BEGIN SOURCE DATA

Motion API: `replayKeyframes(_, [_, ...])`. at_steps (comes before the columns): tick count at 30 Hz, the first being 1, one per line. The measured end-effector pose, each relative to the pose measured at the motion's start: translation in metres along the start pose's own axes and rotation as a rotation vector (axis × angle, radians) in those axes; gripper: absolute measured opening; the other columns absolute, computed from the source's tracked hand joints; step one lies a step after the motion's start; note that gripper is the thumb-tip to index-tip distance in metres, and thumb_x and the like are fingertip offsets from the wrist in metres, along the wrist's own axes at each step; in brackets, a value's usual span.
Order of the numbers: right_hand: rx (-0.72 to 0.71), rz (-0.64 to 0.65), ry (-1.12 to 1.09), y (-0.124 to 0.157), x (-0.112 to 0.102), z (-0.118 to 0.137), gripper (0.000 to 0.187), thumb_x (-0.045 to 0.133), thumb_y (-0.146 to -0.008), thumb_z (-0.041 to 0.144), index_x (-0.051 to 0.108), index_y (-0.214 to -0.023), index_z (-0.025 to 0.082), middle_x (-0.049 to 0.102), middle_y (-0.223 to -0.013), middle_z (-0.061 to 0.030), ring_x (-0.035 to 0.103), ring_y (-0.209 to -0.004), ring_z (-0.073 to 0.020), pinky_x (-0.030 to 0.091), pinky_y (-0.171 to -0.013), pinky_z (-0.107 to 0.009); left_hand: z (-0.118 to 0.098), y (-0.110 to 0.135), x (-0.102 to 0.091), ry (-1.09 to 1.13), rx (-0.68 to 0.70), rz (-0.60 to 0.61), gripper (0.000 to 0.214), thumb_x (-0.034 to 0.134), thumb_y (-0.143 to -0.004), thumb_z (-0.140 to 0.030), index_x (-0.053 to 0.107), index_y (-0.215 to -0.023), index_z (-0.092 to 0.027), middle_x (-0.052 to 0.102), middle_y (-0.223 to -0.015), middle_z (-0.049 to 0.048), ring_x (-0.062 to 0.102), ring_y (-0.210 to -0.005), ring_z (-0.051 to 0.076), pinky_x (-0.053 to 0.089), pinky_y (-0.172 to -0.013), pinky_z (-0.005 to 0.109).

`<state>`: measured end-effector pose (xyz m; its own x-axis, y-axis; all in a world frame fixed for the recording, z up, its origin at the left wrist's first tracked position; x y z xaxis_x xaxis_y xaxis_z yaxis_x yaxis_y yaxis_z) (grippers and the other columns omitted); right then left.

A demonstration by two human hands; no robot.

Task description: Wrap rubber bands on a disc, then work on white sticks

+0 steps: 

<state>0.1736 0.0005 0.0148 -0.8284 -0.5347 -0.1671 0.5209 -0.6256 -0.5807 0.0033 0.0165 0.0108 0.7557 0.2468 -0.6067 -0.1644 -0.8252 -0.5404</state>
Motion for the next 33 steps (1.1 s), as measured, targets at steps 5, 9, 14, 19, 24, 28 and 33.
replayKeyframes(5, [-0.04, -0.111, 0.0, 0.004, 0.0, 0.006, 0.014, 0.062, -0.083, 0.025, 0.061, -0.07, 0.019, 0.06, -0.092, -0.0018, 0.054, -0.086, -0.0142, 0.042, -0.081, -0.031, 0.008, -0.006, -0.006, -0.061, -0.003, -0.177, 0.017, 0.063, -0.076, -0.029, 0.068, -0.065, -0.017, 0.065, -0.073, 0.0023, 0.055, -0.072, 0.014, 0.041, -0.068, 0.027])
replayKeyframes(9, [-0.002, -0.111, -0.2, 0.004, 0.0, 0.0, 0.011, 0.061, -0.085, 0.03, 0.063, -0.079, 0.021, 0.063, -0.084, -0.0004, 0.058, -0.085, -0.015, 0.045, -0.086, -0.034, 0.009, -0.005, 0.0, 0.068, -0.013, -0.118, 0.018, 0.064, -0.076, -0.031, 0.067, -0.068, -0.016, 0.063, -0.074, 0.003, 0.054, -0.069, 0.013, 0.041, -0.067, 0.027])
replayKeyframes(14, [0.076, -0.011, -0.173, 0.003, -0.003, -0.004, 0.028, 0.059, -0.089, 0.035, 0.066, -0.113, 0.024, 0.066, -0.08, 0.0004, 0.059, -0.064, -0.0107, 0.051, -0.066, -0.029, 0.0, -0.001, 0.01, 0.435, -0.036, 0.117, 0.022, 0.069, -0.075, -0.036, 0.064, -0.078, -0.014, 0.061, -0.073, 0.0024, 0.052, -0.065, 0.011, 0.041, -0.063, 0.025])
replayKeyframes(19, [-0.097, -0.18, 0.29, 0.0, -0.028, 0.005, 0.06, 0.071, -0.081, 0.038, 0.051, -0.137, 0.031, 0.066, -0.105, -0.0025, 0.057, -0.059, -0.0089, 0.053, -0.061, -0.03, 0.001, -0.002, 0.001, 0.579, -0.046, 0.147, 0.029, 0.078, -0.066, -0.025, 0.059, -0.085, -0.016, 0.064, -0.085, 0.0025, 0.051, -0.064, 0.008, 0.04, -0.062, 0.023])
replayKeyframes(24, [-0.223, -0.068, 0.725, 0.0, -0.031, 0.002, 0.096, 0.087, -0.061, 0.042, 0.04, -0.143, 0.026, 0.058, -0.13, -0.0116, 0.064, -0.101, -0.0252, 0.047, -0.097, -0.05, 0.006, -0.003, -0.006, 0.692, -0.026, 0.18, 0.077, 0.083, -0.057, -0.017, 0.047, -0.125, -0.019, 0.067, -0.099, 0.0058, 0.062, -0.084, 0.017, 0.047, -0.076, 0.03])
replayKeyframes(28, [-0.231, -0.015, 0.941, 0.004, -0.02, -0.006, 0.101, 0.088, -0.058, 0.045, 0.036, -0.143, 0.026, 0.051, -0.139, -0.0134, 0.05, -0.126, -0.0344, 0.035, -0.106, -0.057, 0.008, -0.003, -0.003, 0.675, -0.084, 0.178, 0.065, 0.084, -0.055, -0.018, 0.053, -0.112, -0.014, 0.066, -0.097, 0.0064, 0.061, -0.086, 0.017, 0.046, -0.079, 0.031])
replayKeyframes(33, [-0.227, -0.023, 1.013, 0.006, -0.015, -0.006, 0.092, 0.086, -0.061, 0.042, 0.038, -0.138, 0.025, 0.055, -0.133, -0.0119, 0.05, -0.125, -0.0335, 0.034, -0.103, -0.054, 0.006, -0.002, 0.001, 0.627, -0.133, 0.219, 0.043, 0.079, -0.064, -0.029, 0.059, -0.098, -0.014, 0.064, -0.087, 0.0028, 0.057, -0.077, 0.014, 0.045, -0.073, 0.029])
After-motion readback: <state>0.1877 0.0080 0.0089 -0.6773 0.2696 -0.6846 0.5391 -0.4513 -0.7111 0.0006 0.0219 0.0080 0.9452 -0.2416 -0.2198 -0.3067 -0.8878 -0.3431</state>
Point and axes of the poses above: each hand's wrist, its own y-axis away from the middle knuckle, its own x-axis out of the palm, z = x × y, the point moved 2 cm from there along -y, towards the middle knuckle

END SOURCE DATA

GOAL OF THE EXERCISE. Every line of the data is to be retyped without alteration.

WRITTEN SOLUTION.
Motion API: `replayKeyframes(_, [_, ...])`. at_steps (comes before the columns): tick count at 30 Hz, the first being 1, one per line. The measured end-effector pose, each relative to the pose measured at the motion's start: translation in metres along the start pose's own axes and rotation as a rotation vector (axis × angle, radians) in those axes; gripper: absolute measured opening; the other columns absolute, computed from the source's tracked hand joints; step one lies a step after the motion's start; note that gripper is the thumb-tip to index-tip distance in metres, and thumb_x and the like are fingertip offsets from the wrist in metres, along the wrist's own axes at each step; in brackets, a value's usual span.
Order of the numbers: right_hand: rx (-0.72 to 0.71), rz (-0.64 to 0.65), ry (-1.12 to 1.09), y (-0.124 to 0.157), x (-0.112 to 0.102), z (-0.118 to 0.137), gripper (0.000 to 0.187), thumb_x (-0.045 to 0.133), thumb_y (-0.146 to -0.008), thumb_z (-0.041 to 0.144), index_x (-0.051 to 0.108), index_y (-0.214 to -0.023), index_z (-0.025 to 0.082), middle_x (-0.049 to 0.102), middle_y (-0.223 to -0.013), middle_z (-0.061 to 0.030), ring_x (-0.035 to 0.103), ring_y (-0.209 to -0.004), ring_z (-0.073 to 0.020), pinky_x (-0.030 to 0.091), pinky_y (-0.171 to -0.013), pinky_z (-0.107 to 0.009); left_hand: z (-0.118 to 0.098), y (-0.110 to 0.135), x (-0.102 to 0.091), ry (-1.09 to 1.13), rx (-0.68 to 0.70), rz (-0.60 to 0.61), gripper (0.000 to 0.214), thumb_x (-0.034 to 0.134), thumb_y (-0.143 to -0.004), thumb_z (-0.140 to 0.030), index_x (-0.053 to 0.107), index_y (-0.215 to -0.023), index_z (-0.092 to 0.027), middle_x (-0.052 to 0.102), middle_y (-0.223 to -0.015), middle_z (-0.049 to 0.048), ring_x (-0.062 to 0.102), ring_y (-0.210 to -0.005), ring_z (-0.051 to 0.076), pinky_x (-0.053 to 0.089), pinky_y (-0.172 to -0.013), pinky_z (-0.005 to 0.109).

`<state>`: measured end-effector pose (xyz m; its own x-axis, y-axis; all in a world frame fixed for the recording, z up, its origin at the left wrist's first tracked position; x y z xaxis_x xaxis_y xaxis_z yaxis_x yaxis_y yaxis_z) (grippers and the other columns omitted); right then left.

A demonstration by two human hands; no robot.

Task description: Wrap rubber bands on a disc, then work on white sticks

+0 steps: 

<state>0.1736 0.0005 0.0148 -0.8284 -0.5347 -0.1671 0.5209 -0.6256 -0.5807 0.0033 0.0165 0.0108 0.7557 0.2468 -0.6067 -0.1644 -0.8252 -0.5404</state>
Motion for the next 33 steps (1.1 s), as measured, targets at steps 5, 9, 14, 19, 24, 28 and 33.
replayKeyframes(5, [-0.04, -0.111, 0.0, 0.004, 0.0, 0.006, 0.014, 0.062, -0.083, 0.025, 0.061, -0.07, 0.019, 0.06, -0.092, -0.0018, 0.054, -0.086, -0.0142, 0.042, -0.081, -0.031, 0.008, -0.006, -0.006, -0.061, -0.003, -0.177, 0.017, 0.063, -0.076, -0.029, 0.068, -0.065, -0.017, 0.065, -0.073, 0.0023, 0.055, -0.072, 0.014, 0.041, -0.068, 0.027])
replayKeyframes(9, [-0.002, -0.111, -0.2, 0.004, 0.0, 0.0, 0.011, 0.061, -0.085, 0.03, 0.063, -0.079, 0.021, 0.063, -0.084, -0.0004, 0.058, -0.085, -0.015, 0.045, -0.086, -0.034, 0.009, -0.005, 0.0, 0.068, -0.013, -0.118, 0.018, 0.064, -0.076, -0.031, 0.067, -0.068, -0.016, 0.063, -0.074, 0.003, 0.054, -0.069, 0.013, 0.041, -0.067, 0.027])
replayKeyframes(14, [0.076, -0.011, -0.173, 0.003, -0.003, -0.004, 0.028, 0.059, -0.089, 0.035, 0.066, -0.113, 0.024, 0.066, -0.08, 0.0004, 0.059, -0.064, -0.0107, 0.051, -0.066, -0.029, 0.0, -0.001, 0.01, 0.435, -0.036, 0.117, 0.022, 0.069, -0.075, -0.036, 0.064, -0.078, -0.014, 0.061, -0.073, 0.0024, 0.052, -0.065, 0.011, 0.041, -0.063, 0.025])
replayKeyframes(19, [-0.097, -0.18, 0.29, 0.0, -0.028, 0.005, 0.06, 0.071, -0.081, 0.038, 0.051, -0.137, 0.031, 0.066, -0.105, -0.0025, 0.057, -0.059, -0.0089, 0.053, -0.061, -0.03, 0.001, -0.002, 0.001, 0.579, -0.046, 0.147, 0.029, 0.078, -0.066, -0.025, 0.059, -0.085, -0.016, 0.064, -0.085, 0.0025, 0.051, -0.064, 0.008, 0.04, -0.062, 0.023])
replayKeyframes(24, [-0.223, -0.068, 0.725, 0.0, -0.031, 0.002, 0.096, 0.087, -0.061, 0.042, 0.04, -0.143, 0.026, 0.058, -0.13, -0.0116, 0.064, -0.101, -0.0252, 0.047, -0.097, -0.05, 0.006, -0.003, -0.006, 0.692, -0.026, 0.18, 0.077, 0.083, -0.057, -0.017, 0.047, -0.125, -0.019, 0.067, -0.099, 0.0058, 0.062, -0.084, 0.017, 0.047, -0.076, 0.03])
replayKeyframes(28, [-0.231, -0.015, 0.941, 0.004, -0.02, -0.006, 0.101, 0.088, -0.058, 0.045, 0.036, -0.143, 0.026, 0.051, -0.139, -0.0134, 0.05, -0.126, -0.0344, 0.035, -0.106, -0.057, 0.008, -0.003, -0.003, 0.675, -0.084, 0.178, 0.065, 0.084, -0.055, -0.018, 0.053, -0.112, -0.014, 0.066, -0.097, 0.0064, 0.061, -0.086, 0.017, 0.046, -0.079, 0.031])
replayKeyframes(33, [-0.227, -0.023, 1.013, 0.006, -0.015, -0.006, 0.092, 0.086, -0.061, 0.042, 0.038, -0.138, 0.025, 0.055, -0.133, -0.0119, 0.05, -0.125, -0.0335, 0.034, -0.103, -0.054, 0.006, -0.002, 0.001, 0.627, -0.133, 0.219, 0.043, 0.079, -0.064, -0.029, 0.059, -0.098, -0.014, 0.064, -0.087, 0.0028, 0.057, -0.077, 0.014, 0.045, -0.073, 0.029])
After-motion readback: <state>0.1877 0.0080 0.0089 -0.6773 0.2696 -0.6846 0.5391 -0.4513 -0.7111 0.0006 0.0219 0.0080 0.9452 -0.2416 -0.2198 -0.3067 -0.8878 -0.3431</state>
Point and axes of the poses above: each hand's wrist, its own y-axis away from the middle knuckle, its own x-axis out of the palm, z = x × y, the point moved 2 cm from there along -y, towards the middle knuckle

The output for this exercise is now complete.